All of lore.kernel.org
 help / color / mirror / Atom feed
From: Jason Wang <jasowang@redhat.com>
To: David Woodhouse <dwmw2@infradead.org>, netdev@vger.kernel.org
Cc: "Eugenio Pérez" <eperezma@redhat.com>,
	"Willem de Bruijn" <willemb@google.com>
Subject: Re: [PATCH v3 1/5] net: add header len parameter to tun_get_socket(), tap_get_socket()
Date: Fri, 25 Jun 2021 13:00:40 +0800	[thread overview]
Message-ID: <8bc0d9b7-b3d8-ddbb-bcdc-e0169fac7111@redhat.com> (raw)
In-Reply-To: <20210624123005.1301761-1-dwmw2@infradead.org>


在 2021/6/24 下午8:30, David Woodhouse 写道:
> From: David Woodhouse <dwmw@amazon.co.uk>
>
> The vhost-net driver was making wild assumptions about the header length
> of the underlying tun/tap socket.


It's by design to depend on the userspace to co-ordinate the vnet header 
setting with the underlying sockets.


>   Then it was discarding packets if
> the number of bytes it got from sock_recvmsg() didn't precisely match
> its guess.


Anything that is broken by this? The failure is a hint for the userspace 
that something is wrong during the coordination.


>
> Fix it to get the correct information along with the socket itself.


I'm not sure what is fixed by this.
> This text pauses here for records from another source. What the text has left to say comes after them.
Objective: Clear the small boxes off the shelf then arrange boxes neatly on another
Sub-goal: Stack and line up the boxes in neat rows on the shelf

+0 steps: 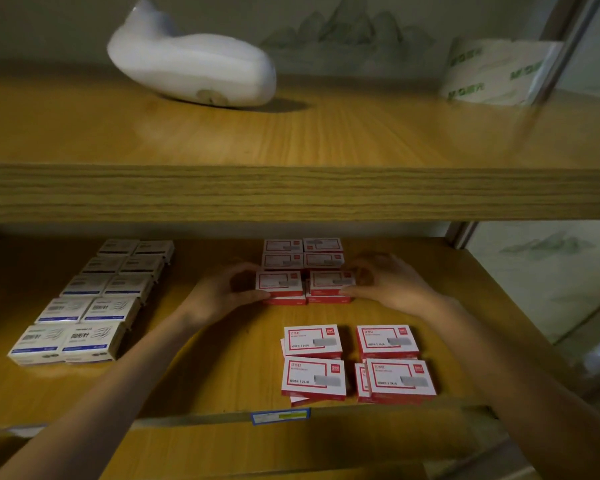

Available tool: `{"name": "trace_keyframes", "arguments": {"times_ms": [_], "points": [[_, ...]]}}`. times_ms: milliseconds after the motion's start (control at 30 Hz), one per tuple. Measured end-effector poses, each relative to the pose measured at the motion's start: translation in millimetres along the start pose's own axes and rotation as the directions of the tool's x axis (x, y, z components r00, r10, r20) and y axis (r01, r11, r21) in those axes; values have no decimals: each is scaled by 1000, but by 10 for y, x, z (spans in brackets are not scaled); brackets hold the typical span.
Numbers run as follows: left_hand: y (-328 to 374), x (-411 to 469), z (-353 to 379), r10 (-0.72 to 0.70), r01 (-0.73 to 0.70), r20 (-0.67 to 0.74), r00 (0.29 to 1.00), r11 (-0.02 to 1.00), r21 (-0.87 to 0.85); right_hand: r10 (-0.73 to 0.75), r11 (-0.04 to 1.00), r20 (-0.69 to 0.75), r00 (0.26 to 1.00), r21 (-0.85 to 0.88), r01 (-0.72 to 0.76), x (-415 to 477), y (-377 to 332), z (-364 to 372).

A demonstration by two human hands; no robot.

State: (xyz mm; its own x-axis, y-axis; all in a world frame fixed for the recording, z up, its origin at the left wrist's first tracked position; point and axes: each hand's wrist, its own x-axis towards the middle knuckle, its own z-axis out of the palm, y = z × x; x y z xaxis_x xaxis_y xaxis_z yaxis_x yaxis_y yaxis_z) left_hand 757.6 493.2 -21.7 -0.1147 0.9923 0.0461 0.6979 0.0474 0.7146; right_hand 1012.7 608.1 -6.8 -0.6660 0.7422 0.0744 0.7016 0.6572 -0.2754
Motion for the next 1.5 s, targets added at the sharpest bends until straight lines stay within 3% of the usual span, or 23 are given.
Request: {"name": "trace_keyframes", "arguments": {"times_ms": [333, 467, 633, 767, 867, 1267, 1500], "points": [[-41, 14, 116, -48, 44, -51, 998, 996, -83, -14, 999, -106, 994, 44, 18, 44, -4, 147], [7, -14, 134, -36, 26, -78, 996, 992, -121, 1, 999, -93, 996, 45, 4, 26, -32, 114], [163, -236, 102, 49, -69, -152, 987, 989, -133, -37, 985, -38, 999, 168, 43, -174, -48, -132], [331, -421, 93, 173, -174, 32, 984, 984, 27, -75, 974, 111, 991, 223, 48, -497, 47, -370], [396, -468, 96, 202, -211, 144, 969, 976, 50, -94, 970, 176, 980, 236, 51, -707, 152, -440], [425, -389, 115, 231, -243, 264, 936, 970, 14, -84, 980, 222, 971, 195, 40, -856, 307, -336], [406, -349, 137, 251, -311, 268, 930, 927, 210, -97, 983, 231, 968, 175, 57, -836, 284, -337]]}}
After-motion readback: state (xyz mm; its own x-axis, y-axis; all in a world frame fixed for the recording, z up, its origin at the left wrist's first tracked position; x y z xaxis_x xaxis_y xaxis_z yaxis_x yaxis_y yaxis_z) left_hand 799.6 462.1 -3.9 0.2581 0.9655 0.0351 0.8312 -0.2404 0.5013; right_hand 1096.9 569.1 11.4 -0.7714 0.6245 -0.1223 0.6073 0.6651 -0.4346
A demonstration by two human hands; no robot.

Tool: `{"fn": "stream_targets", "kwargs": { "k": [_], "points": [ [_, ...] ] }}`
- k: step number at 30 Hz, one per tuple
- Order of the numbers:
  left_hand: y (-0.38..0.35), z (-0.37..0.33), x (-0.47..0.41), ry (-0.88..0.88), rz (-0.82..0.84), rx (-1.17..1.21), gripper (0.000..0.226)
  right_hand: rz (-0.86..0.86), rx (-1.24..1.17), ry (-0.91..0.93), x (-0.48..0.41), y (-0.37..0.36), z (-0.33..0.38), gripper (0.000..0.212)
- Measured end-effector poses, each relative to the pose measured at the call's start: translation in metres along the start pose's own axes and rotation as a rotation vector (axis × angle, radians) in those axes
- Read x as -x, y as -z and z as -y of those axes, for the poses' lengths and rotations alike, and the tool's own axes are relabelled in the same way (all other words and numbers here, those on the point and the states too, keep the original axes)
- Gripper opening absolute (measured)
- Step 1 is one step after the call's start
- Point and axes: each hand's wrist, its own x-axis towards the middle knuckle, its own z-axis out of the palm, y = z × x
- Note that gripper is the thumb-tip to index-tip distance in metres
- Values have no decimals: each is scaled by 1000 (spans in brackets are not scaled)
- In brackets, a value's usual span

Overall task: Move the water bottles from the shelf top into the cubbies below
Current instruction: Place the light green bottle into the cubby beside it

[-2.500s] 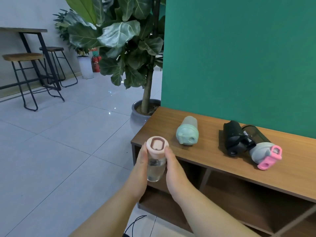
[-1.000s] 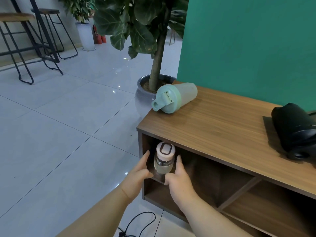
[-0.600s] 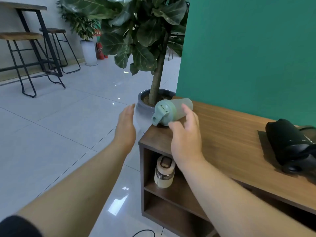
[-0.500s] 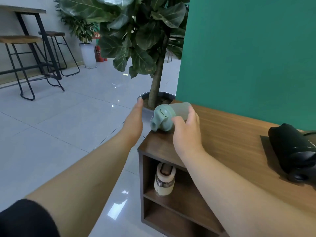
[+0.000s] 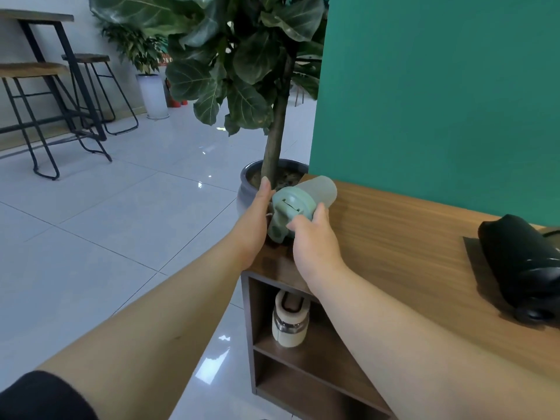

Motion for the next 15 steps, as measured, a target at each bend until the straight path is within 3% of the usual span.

It looks to me it tires to let 
packet go even if the userspace set the wrong attributes to tap or 
vhost. This is even sub-optimal than failing explicitly fail the RX.


> As a side-effect, this means that tun_get_socket() won't work if the
> tun file isn't actually connected to a device, since there's no 'tun'
> yet in that case to get the information from.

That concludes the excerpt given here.